By the declaratory judgment appealed from it has been decided that certain negotiable bonds were not held by the plaintiffs in due course and that they had no interest therein as against the defendant surety companies.
Plaintiffs are a firm of stockbrokers and are members of the New York Stock Exchange. The defendant Lewin had been a trader with the plaintiffs and in April of 1928 introduced his partner, the defendant Katz. The latter, after opening a trading account, delivered certain of the bonds in question to the plaintiffs who sold them for his account. Katz received certain payments, and when his account was closed on May 31, 1928, there was a credit balance in his favor.

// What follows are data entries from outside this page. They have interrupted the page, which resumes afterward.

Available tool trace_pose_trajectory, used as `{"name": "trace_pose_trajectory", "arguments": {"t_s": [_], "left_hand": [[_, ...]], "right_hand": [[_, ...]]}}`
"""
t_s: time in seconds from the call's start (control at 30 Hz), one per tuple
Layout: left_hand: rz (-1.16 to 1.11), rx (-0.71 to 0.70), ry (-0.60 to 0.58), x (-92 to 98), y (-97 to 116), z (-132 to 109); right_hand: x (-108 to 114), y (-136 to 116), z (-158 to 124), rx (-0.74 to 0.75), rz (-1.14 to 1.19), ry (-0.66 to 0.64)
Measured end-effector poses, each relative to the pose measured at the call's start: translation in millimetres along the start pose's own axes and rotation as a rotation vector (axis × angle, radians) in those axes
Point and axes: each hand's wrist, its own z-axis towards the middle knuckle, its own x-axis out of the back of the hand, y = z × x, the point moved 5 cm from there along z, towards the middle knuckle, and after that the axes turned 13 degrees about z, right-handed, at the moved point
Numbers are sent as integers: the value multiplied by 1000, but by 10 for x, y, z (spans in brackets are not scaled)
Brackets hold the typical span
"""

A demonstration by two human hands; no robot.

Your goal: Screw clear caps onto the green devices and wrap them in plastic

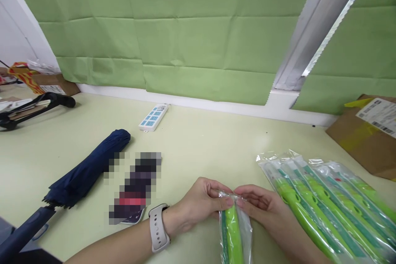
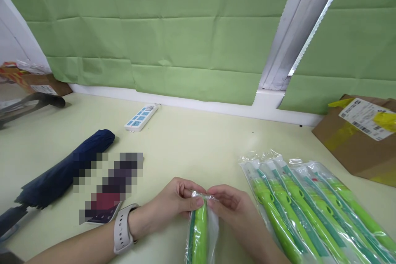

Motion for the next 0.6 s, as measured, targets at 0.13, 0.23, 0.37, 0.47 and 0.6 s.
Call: {"name": "trace_pose_trajectory", "arguments": {"t_s": [0.13,0.23,0.37,0.47,0.6], "left_hand": [[-22,4,-44,-24,22,-10],[-38,3,-81,-47,35,-17],[-45,-11,-99,-47,17,-13],[-25,-28,-109,-48,-8,-8],[18,-71,-114,-75,14,-29]], "right_hand": [[59,24,6,-10,16,20],[97,35,7,-10,19,28],[92,17,3,-6,10,19],[58,-2,-6,1,2,4],[15,11,-24,0,0,-15]]}}
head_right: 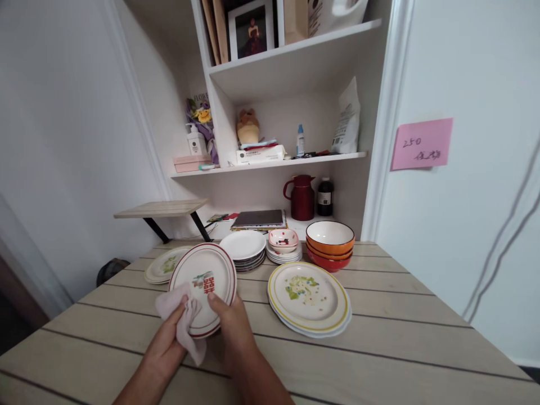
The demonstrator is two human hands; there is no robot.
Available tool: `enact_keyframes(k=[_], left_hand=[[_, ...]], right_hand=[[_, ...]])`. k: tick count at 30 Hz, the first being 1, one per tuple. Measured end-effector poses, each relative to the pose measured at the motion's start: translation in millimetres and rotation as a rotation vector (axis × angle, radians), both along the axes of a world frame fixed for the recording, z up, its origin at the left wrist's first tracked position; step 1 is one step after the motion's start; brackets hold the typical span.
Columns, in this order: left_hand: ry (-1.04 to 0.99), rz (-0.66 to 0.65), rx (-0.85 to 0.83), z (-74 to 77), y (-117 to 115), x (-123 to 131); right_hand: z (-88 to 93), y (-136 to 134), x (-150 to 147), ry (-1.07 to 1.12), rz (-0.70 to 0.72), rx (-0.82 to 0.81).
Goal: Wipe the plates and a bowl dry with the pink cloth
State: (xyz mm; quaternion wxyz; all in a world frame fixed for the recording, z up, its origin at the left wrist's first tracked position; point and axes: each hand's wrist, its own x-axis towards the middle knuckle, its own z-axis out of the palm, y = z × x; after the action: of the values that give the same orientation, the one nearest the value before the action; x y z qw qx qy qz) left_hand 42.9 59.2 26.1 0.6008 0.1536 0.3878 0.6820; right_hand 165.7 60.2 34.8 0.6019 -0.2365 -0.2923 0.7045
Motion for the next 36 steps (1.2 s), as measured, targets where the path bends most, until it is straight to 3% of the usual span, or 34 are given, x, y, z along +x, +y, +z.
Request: enact_keyframes(k=[4,10,17,27,30,36], left_hand=[[0.059,-0.096,-0.020,-3.5,1,12],[0.106,-0.218,0.029,-9.3,5,20],[0.198,-0.368,0.030,-8.2,7,8],[0.204,-0.862,0.083,1.3,13,-11],[0.229,-0.877,0.059,0.6,13,-11],[0.258,-0.676,0.085,-5.6,15,-5]], right_hand=[[-11.9,5,3,-0.003,-0.170,-0.172],[-14.0,13,29,-0.126,-0.287,-0.052],[6.9,16,72,-0.402,-0.081,0.068],[23.7,5,110,-0.672,0.261,0.032],[26.1,2,106,-0.652,0.292,0.034],[22.9,0,91,-0.416,0.154,0.069]])
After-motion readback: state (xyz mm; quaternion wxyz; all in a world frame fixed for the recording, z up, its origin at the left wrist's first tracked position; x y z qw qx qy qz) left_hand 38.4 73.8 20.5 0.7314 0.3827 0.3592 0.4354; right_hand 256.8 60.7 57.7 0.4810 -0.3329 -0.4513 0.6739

In May, 1928, the defendant Lewin delivered the other bonds here in dispute to the plaintiffs who also sold the same for his account, remitting to Lewin the proceeds. All of these bonds were coupon bonds payable to bearer and negotiable in form. They were sold by the plaintiffs in their own name without disclosure of the names of the customers.

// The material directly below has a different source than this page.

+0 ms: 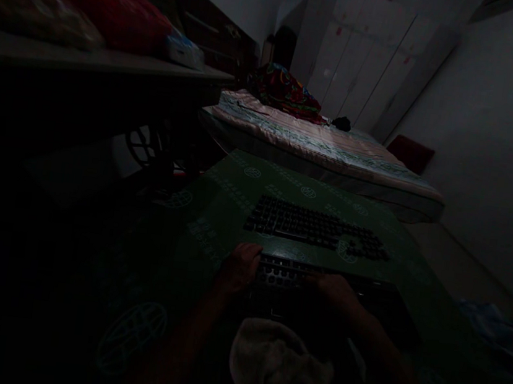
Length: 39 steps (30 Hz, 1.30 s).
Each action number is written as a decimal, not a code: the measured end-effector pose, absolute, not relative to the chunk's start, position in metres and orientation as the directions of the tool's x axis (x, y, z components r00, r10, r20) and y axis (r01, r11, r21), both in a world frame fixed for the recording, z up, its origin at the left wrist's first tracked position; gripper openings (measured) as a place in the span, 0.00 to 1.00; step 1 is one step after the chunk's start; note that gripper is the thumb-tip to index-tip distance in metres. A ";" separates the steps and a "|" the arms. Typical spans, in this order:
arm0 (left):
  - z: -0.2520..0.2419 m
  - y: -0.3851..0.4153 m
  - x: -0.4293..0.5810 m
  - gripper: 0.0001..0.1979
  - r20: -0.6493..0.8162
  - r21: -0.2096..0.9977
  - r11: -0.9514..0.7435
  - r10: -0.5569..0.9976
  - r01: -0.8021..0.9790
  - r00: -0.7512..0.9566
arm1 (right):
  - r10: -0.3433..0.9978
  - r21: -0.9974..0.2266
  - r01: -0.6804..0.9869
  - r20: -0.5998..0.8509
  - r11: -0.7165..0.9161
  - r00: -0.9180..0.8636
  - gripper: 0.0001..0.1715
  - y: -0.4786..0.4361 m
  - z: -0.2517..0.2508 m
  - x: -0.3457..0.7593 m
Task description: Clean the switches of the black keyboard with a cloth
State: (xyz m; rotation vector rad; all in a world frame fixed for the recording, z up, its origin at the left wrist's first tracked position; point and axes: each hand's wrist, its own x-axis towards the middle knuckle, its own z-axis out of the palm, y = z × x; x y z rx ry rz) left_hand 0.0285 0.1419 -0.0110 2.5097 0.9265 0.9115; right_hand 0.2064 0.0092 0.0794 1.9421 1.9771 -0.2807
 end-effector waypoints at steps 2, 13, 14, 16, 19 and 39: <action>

After the plaintiffs had made the sales they were informed that the bonds had been stolen. Pursuant to regulations of the Stock Exchange the plaintiffs were compelled to buy other bonds of the same description in the open market and make delivery thereof to the purchasers of the stolen securities. The stolen bonds were returned to the plaintiffs.
The defendant surety companies had insured five brokerage houses from whom the bonds had been stolen, and by virtue of payment of the loss to such brokerage houses the surety companies have become subrogated to the rights of the assured, if any, to such bonds.

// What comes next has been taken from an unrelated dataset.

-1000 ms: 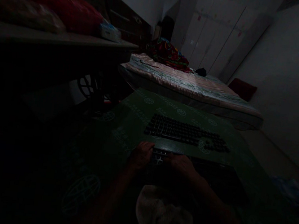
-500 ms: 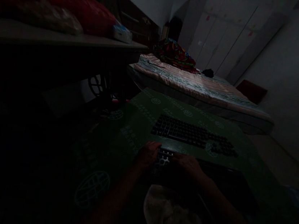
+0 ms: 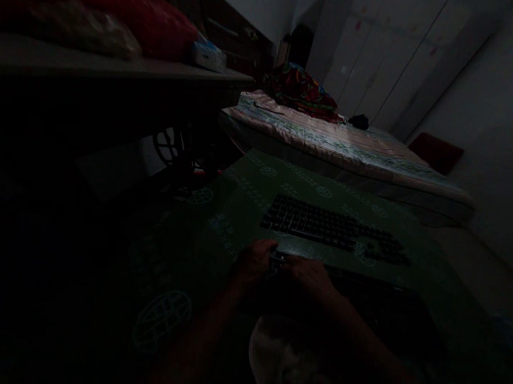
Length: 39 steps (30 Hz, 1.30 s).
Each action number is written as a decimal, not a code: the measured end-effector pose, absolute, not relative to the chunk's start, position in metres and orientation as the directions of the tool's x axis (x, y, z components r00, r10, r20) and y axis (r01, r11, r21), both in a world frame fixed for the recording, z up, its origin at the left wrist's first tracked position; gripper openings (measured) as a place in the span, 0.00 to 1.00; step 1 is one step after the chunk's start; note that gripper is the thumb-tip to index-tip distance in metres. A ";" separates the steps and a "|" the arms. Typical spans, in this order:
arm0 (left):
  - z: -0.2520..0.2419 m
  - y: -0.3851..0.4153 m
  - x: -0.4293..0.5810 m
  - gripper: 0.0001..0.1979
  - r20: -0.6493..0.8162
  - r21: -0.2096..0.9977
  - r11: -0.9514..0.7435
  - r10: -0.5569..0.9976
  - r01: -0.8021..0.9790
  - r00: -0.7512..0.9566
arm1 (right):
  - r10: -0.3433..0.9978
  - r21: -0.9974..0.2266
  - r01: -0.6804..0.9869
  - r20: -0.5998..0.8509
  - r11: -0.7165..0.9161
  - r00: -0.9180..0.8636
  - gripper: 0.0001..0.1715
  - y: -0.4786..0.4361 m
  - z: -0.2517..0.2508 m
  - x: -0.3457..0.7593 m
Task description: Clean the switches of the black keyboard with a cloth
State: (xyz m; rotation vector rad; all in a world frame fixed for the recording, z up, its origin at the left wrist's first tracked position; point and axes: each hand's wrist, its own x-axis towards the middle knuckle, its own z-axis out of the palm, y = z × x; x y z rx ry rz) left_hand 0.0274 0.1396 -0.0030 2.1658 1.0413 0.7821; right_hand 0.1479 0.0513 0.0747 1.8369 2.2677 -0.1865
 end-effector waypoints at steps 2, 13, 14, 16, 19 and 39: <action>-0.002 0.140 0.027 0.17 0.221 0.750 -0.474 0.837 0.461 0.501 | 0.944 0.023 0.969 -0.228 0.248 -0.236 0.16 0.053 0.075 0.143; 0.005 0.137 0.026 0.17 0.197 0.811 -0.398 0.875 0.428 0.441 | 0.955 0.036 0.977 -0.224 0.208 -0.195 0.16 0.056 0.078 0.150; 0.005 0.138 0.026 0.17 0.191 0.818 -0.387 0.881 0.425 0.434 | 0.955 0.036 0.976 -0.217 0.215 -0.202 0.16 0.059 0.077 0.149; 0.005 0.139 0.026 0.18 0.186 0.828 -0.372 0.888 0.419 0.421 | 0.952 0.038 0.974 -0.223 0.222 -0.209 0.16 0.063 0.076 0.149; 0.004 0.140 0.027 0.18 0.187 0.827 -0.369 0.892 0.424 0.413 | 0.949 0.050 0.979 -0.261 0.199 -0.179 0.17 0.065 0.078 0.153; 0.004 0.142 0.026 0.17 0.221 0.814 -0.410 0.873 0.411 0.434 | 0.942 0.055 0.963 -0.231 0.263 -0.244 0.17 0.065 0.082 0.160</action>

The court has found that the plaintiffs received all of these stolen bonds in good faith from the defendants Katz and Lewin and without knowledge of any defect in title. It is stipulated that the purchasers of the bonds from plaintiffs and from whom the plaintiffs received them back, bought the same in good faith for value and without notice of infirmity or defect in the title of the sellers.
In these circumstances we are of opinion that under the authority of Hibbs v. Brown (112 App. Div. 214; 190 N. Y. 167) the plaintiffs have shown good title in themselves. In the case cited the defendants, a firm of stockbrokers in Baltimore, were sued by the plaintiff to recover certain coupons attached to a bond stolen from him. The bond in question had been given to the defendant brokers in Baltimore, who agreed to sell it. They effected sale through a firm of New York brokers, the bonds finally coming into possession *193of a concern known as Erico Brothers, who were holders in due course. Upon notice of the theft the defendants took back the stolen bond and substituted another purchased in the open market.
This court and the Court of Appeals both held that under the circumstances the Baltimore stockbrokers were holders in due course. It was stated in this court that the latter had perfect title, inasmuch as they had acquired it from Erico Brothers and were not parties to any fraud affecting the instrument. This conclusion was predicated upon section 97 of the Negotiable Instruments Law. It was further stated: “ But even if their [Baltimore brokers] only rights are those derived from the original transaction, still they would be protected either as bona fide purchasers or as purchasers or pledgees.” (P. 224.)
The Court of Appeals also held the Baltimore brokers to be holders in due course, it being stated: “ * * * We feel entirely clear that respondents did acquire possession of the bond and coupons in suit for value and under such circumstances as did not give them notice of or put them upon their inquiry against the outstanding rights of appellant and that they are subject to no weakness of position in this respect.” (P. 173.)
The case under consideration is not to be distinguished in principle.
Plaintiffs’ title might further be sustained on the theory that they became subrogated under general principles to the rights of the bona fide purchasers of the stolen bonds, when, by virtue of the New York Stock Exchange rules, they accepted return thereof and gave similar bonds in exchange.
It follows, therefore, that the judgment in favor of the surety companies should be reversed, with costs, and judgment declared in favor of the plaintiffs, with costs.
Dowling, P. J., Merrell, Martin and Proskauer, JJ., concur.
Judgment reversed, with costs, and judgment directed in favor of plaintiffs, with costs. The findings inconsistent with this determination should be reversed and such new findings made of facts proved upon the trial as are necessary to sustain the judgment hereby awarded. Settle order on notice.